Skip to content

[Bug] Delayed messages stall indefinitely with isDelayedDeliveryDeliverAtTimeStrict=true #25996

@glumia

Description

@glumia

Search before reporting

  • I searched in the issues and found nothing similar.

Read release policy

  • I understand that unsupported versions don't get bug fixes. I will attempt to reproduce the issue on a supported version of Pulsar client and Pulsar broker.

User environment

  • Broker version: 4.2.1 and 4.2.2 (apachepulsar/pulsar:4.2.1 / :4.2.2 Docker images, standalone), InMemoryDelayedDeliveryTracker, delayedDeliveryTickTimeMillis=1000
  • Broker OS/hardware: Linux 6.12.76-linuxkit aarch64 (Docker on macOS arm64)
  • Broker Java: OpenJDK Corretto 21.0.11 (bundled in image)
  • Client library: Python pulsar-client 3.12.0; also observed with Java client 4.2.1 via reconsumeLaterAsync. The defect is broker-side.
  • Client OS: macOS arm64 (Darwin 25.4.0)

Issue Description

With isDelayedDeliveryDeliverAtTimeStrict=true, delayed messages can remain undelivered indefinitely past their deliverAt time while a consumer is blocked in receive() the whole time. The stalled messages are released only when the next message is published to the topic - a new receive() call does not release them. With the default strict=false, the same traffic is delivered on time.

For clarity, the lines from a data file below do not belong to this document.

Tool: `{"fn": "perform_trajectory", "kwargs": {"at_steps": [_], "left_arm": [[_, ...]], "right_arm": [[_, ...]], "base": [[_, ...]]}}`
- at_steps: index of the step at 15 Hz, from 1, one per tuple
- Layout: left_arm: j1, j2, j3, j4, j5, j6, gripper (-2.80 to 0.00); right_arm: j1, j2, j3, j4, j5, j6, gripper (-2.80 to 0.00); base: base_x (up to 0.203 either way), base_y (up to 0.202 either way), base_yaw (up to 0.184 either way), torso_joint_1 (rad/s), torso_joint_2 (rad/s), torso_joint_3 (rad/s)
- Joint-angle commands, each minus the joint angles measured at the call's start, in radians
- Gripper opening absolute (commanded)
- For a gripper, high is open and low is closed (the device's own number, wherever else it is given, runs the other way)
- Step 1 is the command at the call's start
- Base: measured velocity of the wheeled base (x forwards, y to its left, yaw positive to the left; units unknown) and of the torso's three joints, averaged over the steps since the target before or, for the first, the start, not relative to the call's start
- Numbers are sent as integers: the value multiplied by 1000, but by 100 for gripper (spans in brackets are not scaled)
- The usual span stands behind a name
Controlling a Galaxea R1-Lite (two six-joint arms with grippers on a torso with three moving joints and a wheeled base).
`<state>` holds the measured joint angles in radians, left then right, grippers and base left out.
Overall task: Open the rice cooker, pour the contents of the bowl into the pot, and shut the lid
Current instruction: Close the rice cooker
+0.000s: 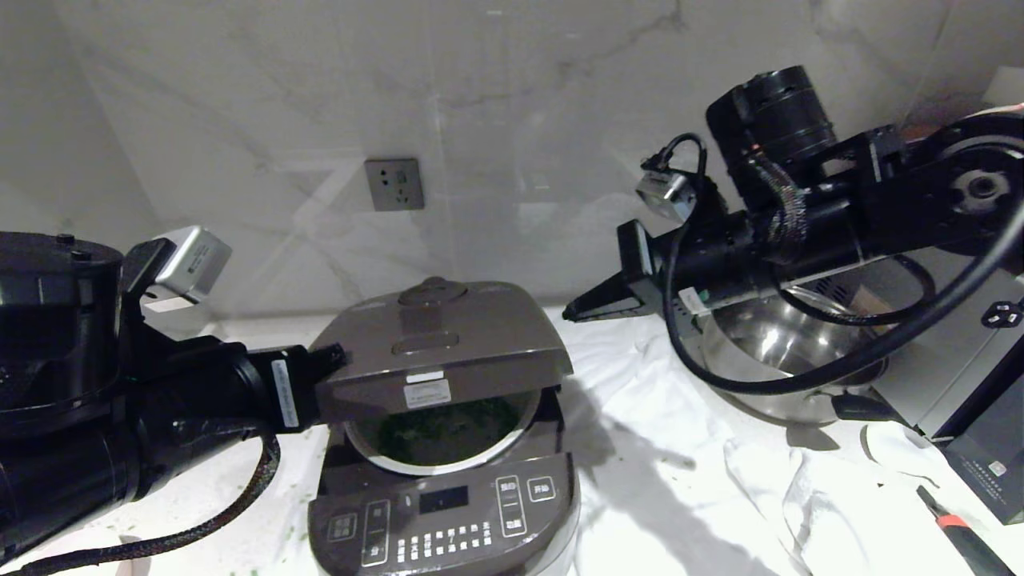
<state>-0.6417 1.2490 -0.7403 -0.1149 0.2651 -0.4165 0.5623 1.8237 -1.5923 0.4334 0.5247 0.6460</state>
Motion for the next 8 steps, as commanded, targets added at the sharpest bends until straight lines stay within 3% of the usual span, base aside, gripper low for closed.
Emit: {"fn": "perform_trajectory", "kwargs": {"at_steps": [1,4,8], "left_arm": [[-4,-22,35,0,2,-10,-280],[-43,-15,80,-19,1,-41,-280],[-76,-7,170,-132,2,-51,-280]], "right_arm": [[45,75,-18,1,4,2,-280],[79,94,-20,3,5,3,-280],[107,86,25,5,5,6,-280]], "base": [[0,0,0,0,0,0],[0,0,0,0,0,0],[0,0,0,0,0,0]]}}
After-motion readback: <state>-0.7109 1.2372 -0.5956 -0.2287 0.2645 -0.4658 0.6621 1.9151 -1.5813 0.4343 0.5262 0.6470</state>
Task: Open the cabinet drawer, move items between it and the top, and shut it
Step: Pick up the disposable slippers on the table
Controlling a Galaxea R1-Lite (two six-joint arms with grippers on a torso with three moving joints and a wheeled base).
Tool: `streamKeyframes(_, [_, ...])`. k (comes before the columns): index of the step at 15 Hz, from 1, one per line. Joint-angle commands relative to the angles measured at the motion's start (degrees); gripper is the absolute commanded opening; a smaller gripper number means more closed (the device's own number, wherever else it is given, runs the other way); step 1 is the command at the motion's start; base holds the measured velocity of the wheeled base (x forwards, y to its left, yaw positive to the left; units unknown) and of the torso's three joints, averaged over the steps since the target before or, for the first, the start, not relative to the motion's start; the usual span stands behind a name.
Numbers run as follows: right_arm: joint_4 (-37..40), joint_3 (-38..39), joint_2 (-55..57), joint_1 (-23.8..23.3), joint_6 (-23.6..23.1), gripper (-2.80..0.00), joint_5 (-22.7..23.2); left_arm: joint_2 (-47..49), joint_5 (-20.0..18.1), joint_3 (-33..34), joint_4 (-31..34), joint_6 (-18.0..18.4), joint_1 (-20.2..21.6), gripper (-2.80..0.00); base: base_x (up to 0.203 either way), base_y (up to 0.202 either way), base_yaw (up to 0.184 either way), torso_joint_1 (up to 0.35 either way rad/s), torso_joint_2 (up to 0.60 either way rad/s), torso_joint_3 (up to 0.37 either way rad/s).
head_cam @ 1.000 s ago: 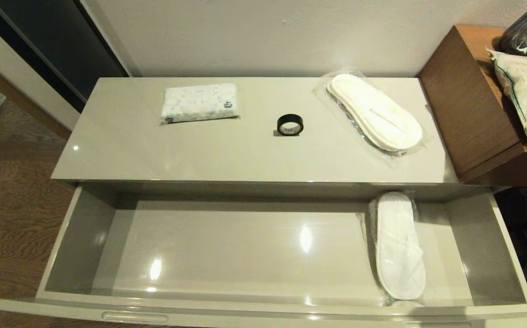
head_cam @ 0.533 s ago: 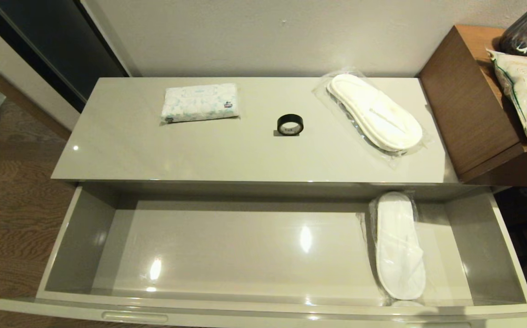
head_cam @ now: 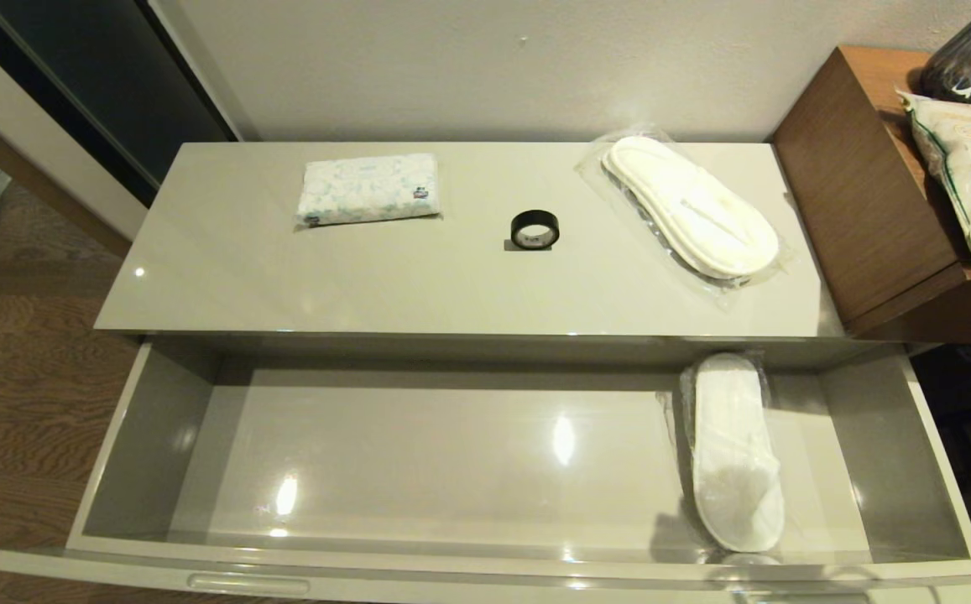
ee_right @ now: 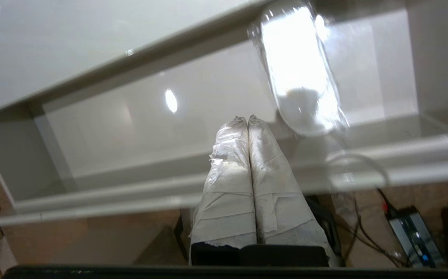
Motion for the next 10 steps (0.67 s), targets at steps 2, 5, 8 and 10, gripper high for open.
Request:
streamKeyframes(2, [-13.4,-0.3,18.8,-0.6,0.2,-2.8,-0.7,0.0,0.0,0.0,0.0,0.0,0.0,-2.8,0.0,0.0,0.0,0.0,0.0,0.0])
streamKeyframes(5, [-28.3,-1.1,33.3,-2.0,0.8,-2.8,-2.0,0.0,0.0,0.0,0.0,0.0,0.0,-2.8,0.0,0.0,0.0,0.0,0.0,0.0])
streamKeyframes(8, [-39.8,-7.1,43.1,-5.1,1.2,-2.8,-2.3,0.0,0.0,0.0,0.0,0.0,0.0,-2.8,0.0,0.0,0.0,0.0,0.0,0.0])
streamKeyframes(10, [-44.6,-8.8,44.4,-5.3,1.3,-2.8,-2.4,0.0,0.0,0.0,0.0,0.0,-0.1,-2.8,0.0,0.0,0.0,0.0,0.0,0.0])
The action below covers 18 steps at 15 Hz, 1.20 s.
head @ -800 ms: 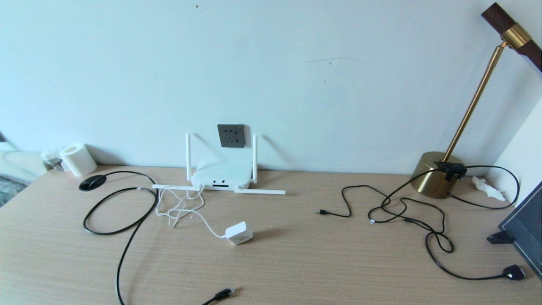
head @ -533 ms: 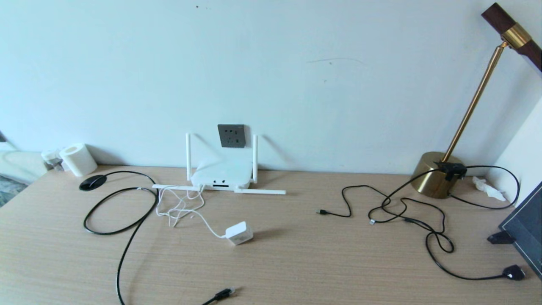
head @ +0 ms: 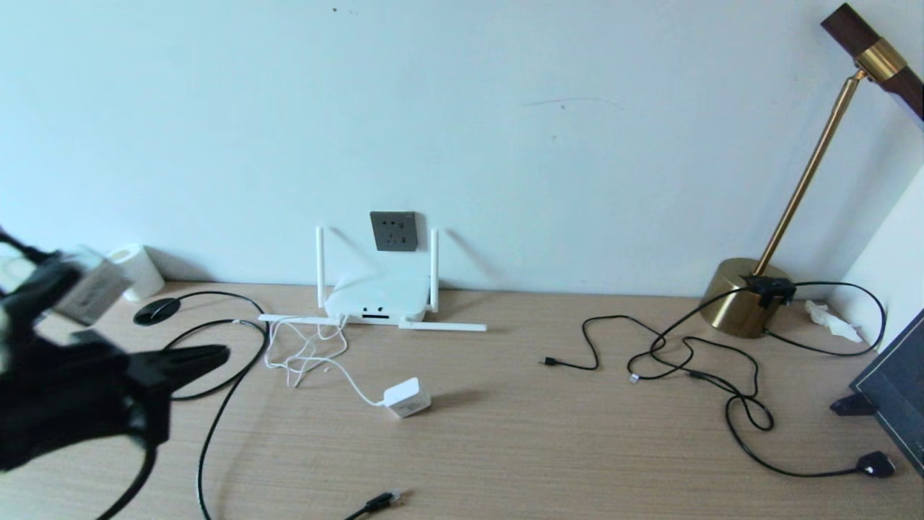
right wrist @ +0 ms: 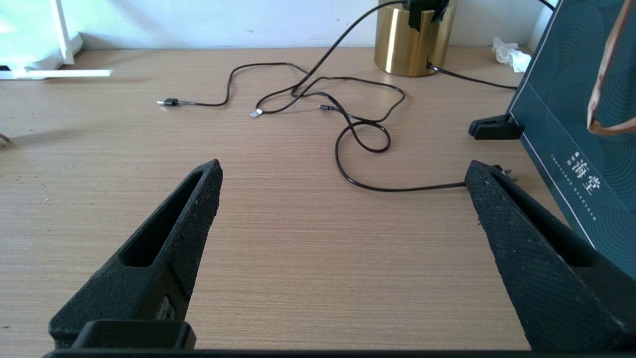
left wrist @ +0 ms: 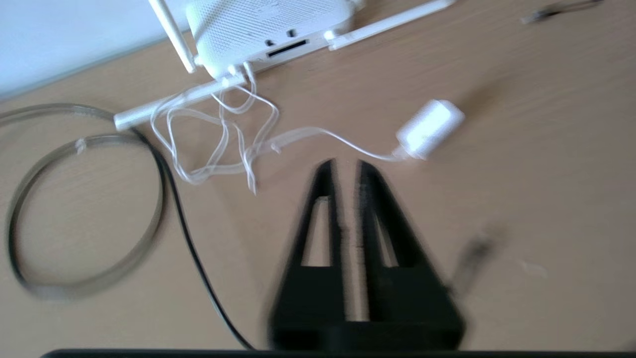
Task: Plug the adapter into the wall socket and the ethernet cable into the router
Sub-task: Pick up plug
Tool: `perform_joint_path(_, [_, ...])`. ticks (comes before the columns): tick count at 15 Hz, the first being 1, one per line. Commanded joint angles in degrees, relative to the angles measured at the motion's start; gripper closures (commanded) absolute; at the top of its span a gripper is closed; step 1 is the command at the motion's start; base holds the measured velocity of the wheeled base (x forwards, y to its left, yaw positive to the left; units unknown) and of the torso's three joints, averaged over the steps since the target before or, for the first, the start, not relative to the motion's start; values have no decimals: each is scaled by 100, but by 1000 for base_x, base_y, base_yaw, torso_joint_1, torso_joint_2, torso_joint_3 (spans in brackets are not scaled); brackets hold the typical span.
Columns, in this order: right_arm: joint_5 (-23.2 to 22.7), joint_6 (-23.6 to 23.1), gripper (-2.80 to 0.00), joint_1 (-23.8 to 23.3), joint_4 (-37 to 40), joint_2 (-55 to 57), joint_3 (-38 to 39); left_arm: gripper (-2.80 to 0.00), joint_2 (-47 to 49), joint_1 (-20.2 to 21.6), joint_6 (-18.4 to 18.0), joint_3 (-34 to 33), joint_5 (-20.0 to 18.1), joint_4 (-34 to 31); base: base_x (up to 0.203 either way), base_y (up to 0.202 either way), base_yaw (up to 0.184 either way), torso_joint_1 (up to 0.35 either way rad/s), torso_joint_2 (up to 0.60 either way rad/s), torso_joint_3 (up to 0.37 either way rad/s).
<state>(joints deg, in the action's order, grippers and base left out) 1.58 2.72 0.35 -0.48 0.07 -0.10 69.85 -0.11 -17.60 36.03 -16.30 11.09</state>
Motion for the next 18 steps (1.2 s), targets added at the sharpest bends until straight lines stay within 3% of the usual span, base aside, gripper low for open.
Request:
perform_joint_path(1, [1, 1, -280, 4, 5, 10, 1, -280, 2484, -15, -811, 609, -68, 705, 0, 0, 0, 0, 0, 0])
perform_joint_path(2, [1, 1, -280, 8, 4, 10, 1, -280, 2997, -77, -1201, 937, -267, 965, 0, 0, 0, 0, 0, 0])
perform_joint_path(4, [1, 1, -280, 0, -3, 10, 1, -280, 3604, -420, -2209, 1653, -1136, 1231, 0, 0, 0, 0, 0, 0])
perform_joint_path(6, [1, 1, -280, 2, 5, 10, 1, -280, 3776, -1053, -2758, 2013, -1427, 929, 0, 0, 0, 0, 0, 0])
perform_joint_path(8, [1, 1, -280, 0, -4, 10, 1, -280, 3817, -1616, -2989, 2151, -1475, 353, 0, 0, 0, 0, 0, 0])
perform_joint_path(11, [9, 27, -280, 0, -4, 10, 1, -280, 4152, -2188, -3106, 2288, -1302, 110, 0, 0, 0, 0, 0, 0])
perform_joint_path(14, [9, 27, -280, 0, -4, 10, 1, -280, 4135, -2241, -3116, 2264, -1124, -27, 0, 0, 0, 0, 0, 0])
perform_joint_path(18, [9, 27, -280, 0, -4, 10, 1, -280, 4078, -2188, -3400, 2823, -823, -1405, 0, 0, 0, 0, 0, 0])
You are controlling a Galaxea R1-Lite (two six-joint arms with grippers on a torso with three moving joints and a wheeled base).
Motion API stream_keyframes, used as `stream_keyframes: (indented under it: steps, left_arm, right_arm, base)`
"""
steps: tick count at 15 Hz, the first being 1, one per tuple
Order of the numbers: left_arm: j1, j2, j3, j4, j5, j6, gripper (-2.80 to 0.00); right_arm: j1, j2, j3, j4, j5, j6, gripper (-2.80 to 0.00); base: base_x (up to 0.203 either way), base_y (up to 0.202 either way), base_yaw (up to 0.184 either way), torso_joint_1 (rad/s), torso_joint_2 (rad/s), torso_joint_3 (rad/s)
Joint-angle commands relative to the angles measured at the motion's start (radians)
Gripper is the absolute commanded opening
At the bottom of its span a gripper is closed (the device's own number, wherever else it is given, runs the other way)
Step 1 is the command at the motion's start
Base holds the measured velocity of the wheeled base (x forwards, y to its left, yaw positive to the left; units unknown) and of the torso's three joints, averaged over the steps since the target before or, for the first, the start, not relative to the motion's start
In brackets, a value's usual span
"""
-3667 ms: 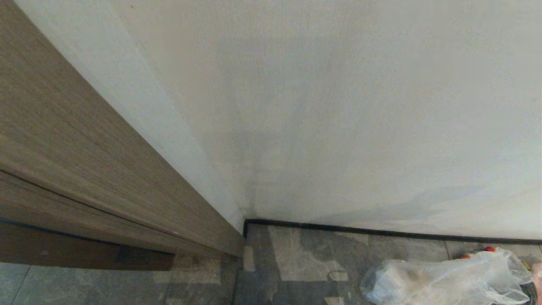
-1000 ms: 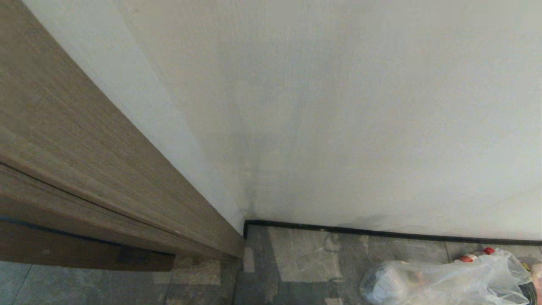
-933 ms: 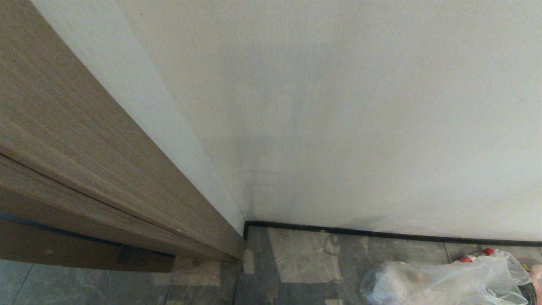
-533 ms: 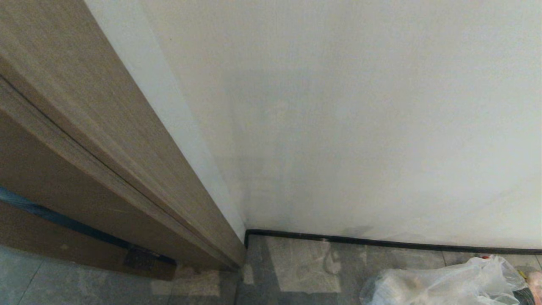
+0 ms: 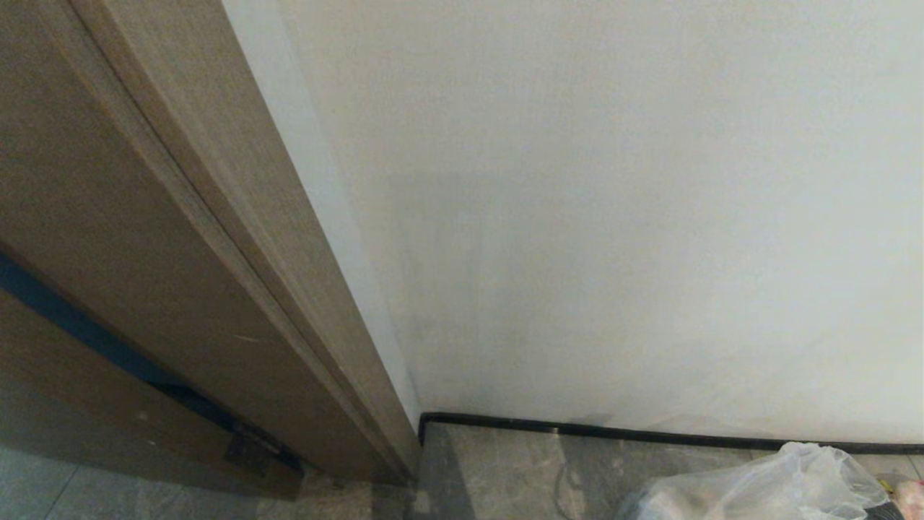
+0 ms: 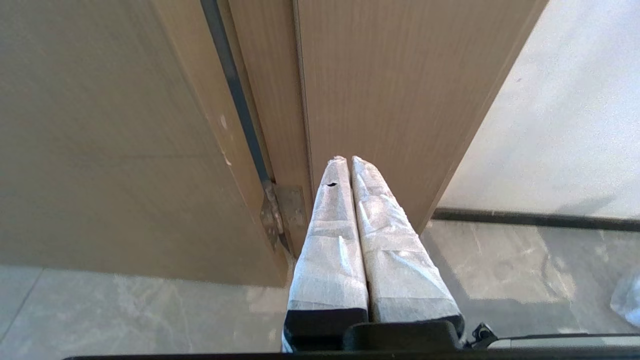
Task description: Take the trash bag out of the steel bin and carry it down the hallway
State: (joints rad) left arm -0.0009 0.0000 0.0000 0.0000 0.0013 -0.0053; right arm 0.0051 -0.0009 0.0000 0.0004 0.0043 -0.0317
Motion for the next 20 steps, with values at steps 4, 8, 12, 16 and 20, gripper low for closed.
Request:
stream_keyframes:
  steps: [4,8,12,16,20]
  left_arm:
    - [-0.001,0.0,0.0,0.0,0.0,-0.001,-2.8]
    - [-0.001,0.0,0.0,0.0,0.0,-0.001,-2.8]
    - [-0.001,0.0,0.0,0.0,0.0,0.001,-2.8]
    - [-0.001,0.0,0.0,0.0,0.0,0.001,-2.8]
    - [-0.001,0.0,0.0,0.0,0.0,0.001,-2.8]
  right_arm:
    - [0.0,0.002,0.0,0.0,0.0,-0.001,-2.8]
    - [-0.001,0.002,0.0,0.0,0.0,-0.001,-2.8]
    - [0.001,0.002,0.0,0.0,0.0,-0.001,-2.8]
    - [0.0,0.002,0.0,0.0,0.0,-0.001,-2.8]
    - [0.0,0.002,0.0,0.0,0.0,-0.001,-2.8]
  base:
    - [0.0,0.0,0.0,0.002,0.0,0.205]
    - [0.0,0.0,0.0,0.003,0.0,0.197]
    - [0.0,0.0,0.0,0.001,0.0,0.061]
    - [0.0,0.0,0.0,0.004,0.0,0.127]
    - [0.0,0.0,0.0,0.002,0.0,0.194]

Expected: delayed messages delivered at deliverAt time (plus tick/timer granularity).
Actual: with the reproducer below, one or more of the LONG messages due at t≈60–65s (varies per run, up to all six) are still undelivered when receive() times out 120s later; the next dispatch-triggering event (publish or consumer reconnect) flushes them within ~100ms. On a quiet topic the delay is unbounded; we hit this in production-like QA where reconsumeLaterAsync retries on a retry topic stalled ~20s until an unrelated publish.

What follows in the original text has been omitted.